===== Extracted data

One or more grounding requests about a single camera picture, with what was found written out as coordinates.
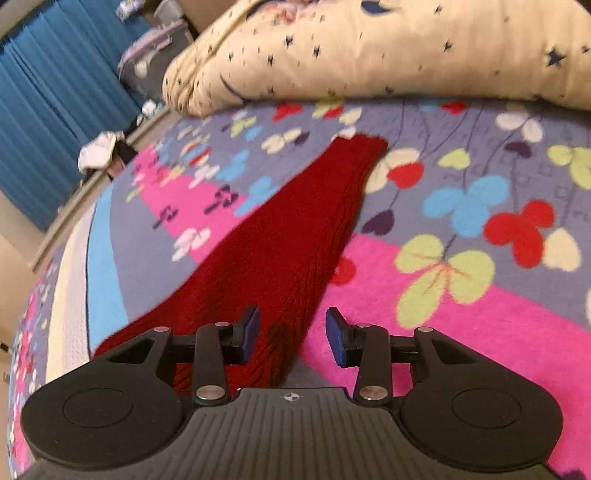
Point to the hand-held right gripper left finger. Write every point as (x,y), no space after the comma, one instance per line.
(251,333)

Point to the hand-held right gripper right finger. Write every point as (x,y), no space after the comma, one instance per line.
(334,339)

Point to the red knit sweater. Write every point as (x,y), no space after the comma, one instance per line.
(295,240)

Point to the white clothes pile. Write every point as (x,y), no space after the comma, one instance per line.
(98,147)

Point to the floral striped bed sheet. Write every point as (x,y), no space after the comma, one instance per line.
(461,240)

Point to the dark cloth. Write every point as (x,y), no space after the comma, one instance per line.
(121,159)

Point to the cream star-print duvet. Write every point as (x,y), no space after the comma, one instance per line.
(369,50)

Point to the clear plastic storage bin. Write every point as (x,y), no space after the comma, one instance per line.
(152,60)

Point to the blue curtain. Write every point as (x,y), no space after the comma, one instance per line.
(51,106)

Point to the small clear plastic box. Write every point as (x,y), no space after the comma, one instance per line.
(168,10)

==========

= The task =
The answer is the complete set of records, copied exactly, with pictures omitted.

= Written solution =
One or more grounding requests about a single camera picture, with what was found written out as coordinates.
Point to the hand-held right gripper left finger. Write every point as (x,y), no space after the comma, one instance per line.
(251,333)

Point to the hand-held right gripper right finger. Write every point as (x,y), no space after the comma, one instance per line.
(334,339)

Point to the red knit sweater. Write every point as (x,y), no space after the comma, one instance per line.
(295,240)

Point to the white clothes pile. Write every point as (x,y), no space after the comma, one instance per line.
(98,147)

Point to the floral striped bed sheet. Write every point as (x,y), no space after the comma, one instance per line.
(461,240)

Point to the dark cloth. Write every point as (x,y), no space after the comma, one instance per line.
(121,159)

Point to the cream star-print duvet. Write every point as (x,y), no space after the comma, one instance per line.
(369,50)

Point to the clear plastic storage bin. Write every point as (x,y), no space after the comma, one instance per line.
(152,60)

Point to the blue curtain. Write every point as (x,y), no space after the comma, one instance per line.
(51,106)

Point to the small clear plastic box. Write every point as (x,y), no space after the comma, one instance per line.
(168,10)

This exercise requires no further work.